October 18, 2018 report
A new cermet that could provide a better heat exchange for solar power plants
A team of researchers affiliated with several institutions in the U.S. has come up with a new type of cermet that could prove especially useful as a heat exchanger in solar power plants. In their paper published in the journal Nature, the group describes how the new material was made and its advantageous properties.
The term "cermet" describes a class of materials made by combining [cer]amics and [met]als. They were first developed by engineers working to solve jet engine issues for the U.S. Air Force. They are notable for their resistance to heat and oxidation, their strength, and their ability to hold up under extreme temperature changes. Over the past few decades, they have been used in many more applications. One of the limitations of current cermets, however, is that they can only be used to create small parts or applied as a surface coating. In this new effort, the researchers report they have developed a cermet that can be used in much larger applications, such as in heat exchangers for power plants.
Making the new cermet was a complicated process involving creating a precursor, and then processing, heating and machining it. The resulting form is heated again, immersed in a mix of zirconium and copper, and once again heated. The researchers report that the finished product was 58 percent zirconium, 36 percent tungsten and the rest copper and tungsten carbide residuals. They also report that the new cermet conducted heat 2.5 to three times better than iron or nickel alloys at temperatures up to 800° C and that it maintained its strength at that temperature.

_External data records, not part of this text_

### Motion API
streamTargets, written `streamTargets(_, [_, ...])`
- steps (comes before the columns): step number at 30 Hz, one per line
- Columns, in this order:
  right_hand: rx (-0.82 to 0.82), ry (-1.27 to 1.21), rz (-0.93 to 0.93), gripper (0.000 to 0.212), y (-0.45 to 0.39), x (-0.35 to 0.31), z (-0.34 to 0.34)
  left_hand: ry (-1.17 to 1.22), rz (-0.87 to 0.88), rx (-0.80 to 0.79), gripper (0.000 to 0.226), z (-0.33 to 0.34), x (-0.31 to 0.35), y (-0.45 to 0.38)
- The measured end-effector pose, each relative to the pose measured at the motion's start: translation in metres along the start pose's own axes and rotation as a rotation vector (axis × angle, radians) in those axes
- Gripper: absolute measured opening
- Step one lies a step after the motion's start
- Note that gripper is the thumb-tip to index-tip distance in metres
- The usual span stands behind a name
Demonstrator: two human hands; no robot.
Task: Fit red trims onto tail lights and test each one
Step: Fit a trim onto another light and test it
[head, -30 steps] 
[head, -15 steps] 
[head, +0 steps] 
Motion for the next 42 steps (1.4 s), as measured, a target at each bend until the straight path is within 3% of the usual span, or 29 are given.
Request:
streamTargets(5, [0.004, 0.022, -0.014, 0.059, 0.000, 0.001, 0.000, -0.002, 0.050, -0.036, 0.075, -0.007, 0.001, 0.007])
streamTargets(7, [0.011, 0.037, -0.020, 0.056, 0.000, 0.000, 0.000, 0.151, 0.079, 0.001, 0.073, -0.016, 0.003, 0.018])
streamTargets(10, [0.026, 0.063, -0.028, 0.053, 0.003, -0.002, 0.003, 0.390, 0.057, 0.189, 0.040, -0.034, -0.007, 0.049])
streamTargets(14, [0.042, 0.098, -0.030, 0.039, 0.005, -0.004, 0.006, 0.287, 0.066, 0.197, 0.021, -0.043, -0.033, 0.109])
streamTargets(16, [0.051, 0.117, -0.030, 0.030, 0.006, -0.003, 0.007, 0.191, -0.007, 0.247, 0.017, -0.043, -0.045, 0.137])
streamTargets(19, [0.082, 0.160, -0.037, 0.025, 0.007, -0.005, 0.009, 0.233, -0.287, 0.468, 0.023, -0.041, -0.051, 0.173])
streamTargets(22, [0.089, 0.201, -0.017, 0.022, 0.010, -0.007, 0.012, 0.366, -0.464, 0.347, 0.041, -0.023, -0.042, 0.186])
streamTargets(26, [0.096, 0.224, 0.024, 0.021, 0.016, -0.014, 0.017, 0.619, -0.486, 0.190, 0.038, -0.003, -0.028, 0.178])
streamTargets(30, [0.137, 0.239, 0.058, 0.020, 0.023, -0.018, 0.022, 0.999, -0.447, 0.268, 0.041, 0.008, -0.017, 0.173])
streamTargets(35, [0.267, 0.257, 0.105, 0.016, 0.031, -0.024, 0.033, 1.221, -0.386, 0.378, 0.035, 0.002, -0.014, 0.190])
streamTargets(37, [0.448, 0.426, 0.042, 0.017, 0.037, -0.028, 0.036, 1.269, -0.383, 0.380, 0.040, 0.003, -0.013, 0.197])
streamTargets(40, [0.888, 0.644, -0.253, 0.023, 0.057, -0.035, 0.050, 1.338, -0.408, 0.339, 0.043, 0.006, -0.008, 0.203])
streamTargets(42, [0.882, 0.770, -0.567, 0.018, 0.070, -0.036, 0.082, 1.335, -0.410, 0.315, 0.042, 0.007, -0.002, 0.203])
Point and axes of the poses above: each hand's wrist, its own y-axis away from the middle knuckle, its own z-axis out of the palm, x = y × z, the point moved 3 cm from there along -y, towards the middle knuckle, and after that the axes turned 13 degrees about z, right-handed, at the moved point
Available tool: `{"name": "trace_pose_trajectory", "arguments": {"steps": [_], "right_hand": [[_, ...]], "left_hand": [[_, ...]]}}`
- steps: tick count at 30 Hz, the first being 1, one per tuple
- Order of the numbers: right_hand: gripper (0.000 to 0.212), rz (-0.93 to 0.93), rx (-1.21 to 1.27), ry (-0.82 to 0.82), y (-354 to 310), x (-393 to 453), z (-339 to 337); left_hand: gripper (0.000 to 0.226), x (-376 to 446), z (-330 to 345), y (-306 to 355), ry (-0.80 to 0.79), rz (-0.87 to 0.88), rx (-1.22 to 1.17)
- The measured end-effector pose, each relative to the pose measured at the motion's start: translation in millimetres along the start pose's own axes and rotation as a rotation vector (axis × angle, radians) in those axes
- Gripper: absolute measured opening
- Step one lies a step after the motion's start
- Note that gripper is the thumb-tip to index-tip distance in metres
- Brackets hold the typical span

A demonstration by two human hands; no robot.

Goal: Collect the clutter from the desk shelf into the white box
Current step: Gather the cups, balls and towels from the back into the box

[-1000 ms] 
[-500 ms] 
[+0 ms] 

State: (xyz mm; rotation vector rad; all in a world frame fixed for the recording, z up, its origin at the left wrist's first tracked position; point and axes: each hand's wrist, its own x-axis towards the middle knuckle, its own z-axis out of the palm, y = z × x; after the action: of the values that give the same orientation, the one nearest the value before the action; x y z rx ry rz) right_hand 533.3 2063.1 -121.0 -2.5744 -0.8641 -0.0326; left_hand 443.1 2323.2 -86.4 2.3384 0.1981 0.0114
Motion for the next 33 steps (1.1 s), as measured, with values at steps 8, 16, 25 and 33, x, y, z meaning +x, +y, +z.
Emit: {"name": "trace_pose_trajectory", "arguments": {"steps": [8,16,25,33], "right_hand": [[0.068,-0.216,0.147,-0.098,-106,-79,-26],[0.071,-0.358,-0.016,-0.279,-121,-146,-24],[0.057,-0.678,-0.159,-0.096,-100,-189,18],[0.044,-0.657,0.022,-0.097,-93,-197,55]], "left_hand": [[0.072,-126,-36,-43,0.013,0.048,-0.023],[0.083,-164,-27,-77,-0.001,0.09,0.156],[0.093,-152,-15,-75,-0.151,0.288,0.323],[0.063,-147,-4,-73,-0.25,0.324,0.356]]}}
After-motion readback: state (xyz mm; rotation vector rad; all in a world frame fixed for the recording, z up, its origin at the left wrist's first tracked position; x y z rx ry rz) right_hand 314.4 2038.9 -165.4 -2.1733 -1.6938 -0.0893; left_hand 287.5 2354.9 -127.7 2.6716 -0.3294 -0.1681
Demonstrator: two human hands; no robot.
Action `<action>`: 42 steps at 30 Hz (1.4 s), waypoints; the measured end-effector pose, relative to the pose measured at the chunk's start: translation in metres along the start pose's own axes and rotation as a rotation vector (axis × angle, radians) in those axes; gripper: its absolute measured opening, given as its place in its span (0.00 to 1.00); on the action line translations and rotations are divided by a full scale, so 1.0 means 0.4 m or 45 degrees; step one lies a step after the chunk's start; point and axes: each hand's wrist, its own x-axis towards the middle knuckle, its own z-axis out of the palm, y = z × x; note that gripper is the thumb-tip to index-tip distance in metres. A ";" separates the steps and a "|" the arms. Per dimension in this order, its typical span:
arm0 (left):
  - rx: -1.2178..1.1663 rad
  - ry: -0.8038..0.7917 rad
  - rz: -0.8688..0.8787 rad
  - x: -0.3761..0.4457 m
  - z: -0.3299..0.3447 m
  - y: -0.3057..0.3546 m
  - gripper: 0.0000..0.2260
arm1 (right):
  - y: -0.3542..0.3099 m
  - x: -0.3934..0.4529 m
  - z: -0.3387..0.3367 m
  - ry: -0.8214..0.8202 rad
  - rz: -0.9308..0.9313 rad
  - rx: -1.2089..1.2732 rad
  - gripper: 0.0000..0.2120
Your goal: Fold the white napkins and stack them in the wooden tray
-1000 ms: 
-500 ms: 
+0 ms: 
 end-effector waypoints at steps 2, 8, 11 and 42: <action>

The researchers suggest their new cermet could prove ideal as a heat exchanger in solar power plants, making them much more efficient. But before that can happen, the new cermet must overcome one major deficiency—its sensitivity to oxidation at high temperatures. The researchers suggest different solutions for this problem could be used for different applications—coating it with copper, for example, and adding carbon monoxide to supercritical CO2 used in power facilities that use it as working fluid in heat exchange systems. They note that it would also be cheaper to produce heat exchangers based on the new cermet than those now based on conventional materials.